С преподавателем истории русской живописи у меня сложились особые отношения. Мы будто не замечали друг друга, чтобы не выдать нашу тайную веру. Я слышала, что литургия Преждеосвященных Даров очень отличается от обычной, что многие восторгаются её необычными песнопениями. Но так как Преждеосвященная Литургия служится только по будням, когда мы учимся, то я никак не могла на неё попасть. Тогда я решила опоздать на первые часы занятий и до лекций постоять в храме. Я встала раньше обычного, приехала на метро в храм Илии Обыденский, когда было ещё темно. Но храм был уже полон. С этюдником на ремне через плечо и рулоном бумаги под мышкой я пробралась вперёд и повернулась к окну, намереваясь сложить свой груз на подоконник. Меня пропустили, кто-то попятился. Кто же? Да наш Ильин, наш длинный педагог! Я сложила вещи, встала в двух шагах от него. И тут священник начал произносить молитву «Господи и Владыко живота моего...», на которой я вместе со всеми начала класть земные поклоны. Несомненно, Ильин видел меня, но, видно, успокоился и не ушёл. Он прошёл потом на исповедь, а я была вынуждена уйти, не дожидаясь конца литургии, так как время моё истекло. Итак, мы сделали вид, что не видели друг друга (так в те годы полагалось).

Ильин многократно проводил свои лекции с нами в Третьяковке. Потом он дал нам задание написать сочинение. Тему мы могли выбрать по желанию. Я взяла картину Иванова «Явление Христа народу», писала с увлечением, много цитировала из Евангелия. Недели через две, когда мы изучали стили, листали альбомы, снимали кальки, вдруг вошёл Ильин.

— Где тут Пестова? — спросил он.

Студенты указали на меня. Я сидела в углу и не могла подняться, так как держала на коленях тяжёлую книгу -переводила узор. Ильин подошёл, наклонился ко мне и показал мою тетрадь.

— Вы сами писали? — спросил он.

— Да, конечно, — отвечала я.

— А чем пользовались?

— Первоисточником.

— Чем? — переспросил Ильин.

— Библией, — прошептала я, подняв голову.

Он быстро встал, отвернулся и зашагал обратно, сказав только на ходу:

— Надо бы побольше раскрыть связь внешности с внутренним содержанием. Но все равно прекрасно написано!

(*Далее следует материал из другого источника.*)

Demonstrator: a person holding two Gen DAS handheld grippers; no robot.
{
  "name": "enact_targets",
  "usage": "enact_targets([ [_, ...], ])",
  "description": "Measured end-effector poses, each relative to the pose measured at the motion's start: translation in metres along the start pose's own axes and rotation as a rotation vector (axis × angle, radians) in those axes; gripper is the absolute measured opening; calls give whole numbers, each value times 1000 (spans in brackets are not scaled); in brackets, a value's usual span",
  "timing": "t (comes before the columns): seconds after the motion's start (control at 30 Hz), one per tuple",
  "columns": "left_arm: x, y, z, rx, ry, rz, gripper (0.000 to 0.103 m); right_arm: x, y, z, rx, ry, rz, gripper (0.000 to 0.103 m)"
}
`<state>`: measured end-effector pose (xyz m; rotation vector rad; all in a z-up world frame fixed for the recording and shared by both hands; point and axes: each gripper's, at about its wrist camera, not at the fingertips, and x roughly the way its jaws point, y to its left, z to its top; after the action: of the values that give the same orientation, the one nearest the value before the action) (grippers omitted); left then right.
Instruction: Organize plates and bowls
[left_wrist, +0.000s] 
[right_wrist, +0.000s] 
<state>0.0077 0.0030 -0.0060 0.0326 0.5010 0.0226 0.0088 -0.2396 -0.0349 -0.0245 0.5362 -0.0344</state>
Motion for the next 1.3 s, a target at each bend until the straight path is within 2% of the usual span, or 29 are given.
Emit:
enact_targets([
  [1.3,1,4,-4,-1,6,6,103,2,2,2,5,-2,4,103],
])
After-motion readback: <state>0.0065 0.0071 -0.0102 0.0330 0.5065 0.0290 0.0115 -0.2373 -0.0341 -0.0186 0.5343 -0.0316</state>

У двери Ильина пытались задержать, спрашивая оценку и тему моего сочинения. Он сказал только: «Пять!» — вырвался и убежал. Он сберёг нашу тайну.

Был у нас один преподаватель живописи, а именно старик Константинов, который вёл себя возмутительно. Солидный, с длинными, ниже плеч, седыми волосами, с такой же бородой, он обычно медленно двигался по коридору, посещая наши мастерские, когда ему вздумается. Видя его приближение, студенты давали знать другим и разбегались. Мы знали, что без хозяина холста профессор до него не дотронется. Как-то я не успела смыться, и Константинов застал меня за работой.

— Где же ребята? — спросил он. Я развела руками:

— Не знаю.

Константинов поморщился, прищурился, взял мой мастихин (ножичек для красок) и счистил весь мой труд.

— Вот теперь лучше стало, — сказал он и удалился.

Вот этого-то все и боялись. Ведь после такой «поправки» невозможно за оставшиеся четыре часа (до сдачи работы) восстановить то, над чем студент трудился уже двадцать часов перед этим.

А в другой раз, когда мастихин мой ему не попался под руку, Константинов харкнул в свою ладонь и старательно размазал плевок на моей картине, после чего молча удалился.

Нам задали писать этюд с обнажённой натурщицы — молодой девицы. Мне было так стыдно смотреть на это, что я смущалась и работа моя не клеилась. Наш уважаемый профессор Куприянов разводил руками, а я... я ушла, не закончив работу.